▶ TASK DIRECTIONS: Please give back, word for word, only the lines starting at the one containing "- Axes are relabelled" and ending at the one containing "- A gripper" within the material below.

▶ GIVEN INFORMATION:
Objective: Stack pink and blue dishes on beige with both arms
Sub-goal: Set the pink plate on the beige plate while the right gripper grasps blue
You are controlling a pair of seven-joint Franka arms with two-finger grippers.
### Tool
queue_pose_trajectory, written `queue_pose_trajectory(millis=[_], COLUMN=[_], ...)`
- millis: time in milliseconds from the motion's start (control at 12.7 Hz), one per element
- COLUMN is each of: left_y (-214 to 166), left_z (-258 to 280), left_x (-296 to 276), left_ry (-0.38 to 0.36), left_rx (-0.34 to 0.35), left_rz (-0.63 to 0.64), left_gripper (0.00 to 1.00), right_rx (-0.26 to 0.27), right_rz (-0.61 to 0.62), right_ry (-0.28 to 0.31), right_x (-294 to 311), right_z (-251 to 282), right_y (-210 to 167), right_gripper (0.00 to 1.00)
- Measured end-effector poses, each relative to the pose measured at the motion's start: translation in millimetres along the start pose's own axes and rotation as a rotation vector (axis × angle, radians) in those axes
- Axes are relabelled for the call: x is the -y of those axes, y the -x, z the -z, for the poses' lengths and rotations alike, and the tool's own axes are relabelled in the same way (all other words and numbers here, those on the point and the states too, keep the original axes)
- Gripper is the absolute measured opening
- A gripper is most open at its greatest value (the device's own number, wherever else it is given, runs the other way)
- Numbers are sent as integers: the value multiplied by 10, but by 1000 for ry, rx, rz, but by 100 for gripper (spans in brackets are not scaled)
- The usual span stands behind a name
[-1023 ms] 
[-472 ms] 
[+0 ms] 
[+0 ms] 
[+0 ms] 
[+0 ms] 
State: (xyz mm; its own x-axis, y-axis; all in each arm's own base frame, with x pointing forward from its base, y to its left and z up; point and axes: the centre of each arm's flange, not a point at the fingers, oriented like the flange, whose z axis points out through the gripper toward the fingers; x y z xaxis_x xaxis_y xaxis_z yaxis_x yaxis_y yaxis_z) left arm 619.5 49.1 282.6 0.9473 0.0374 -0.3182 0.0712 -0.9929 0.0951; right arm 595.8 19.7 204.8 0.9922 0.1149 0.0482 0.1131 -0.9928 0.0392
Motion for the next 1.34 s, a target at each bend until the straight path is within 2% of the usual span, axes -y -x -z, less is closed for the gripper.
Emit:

▶ FINISHED EXERCISE:
- Axes are relabelled for the call: x is the -y of those axes, y the -x, z the -z, for the poses' lengths and rotations alike, and the tool's own axes are relabelled in the same way (all other words and numbers here, those on the point and the states too, keep the original axes)
- Gripper is the absolute measured opening
- A gripper is most open at its greatest value (the device's own number, wherever else it is given, runs the other way)

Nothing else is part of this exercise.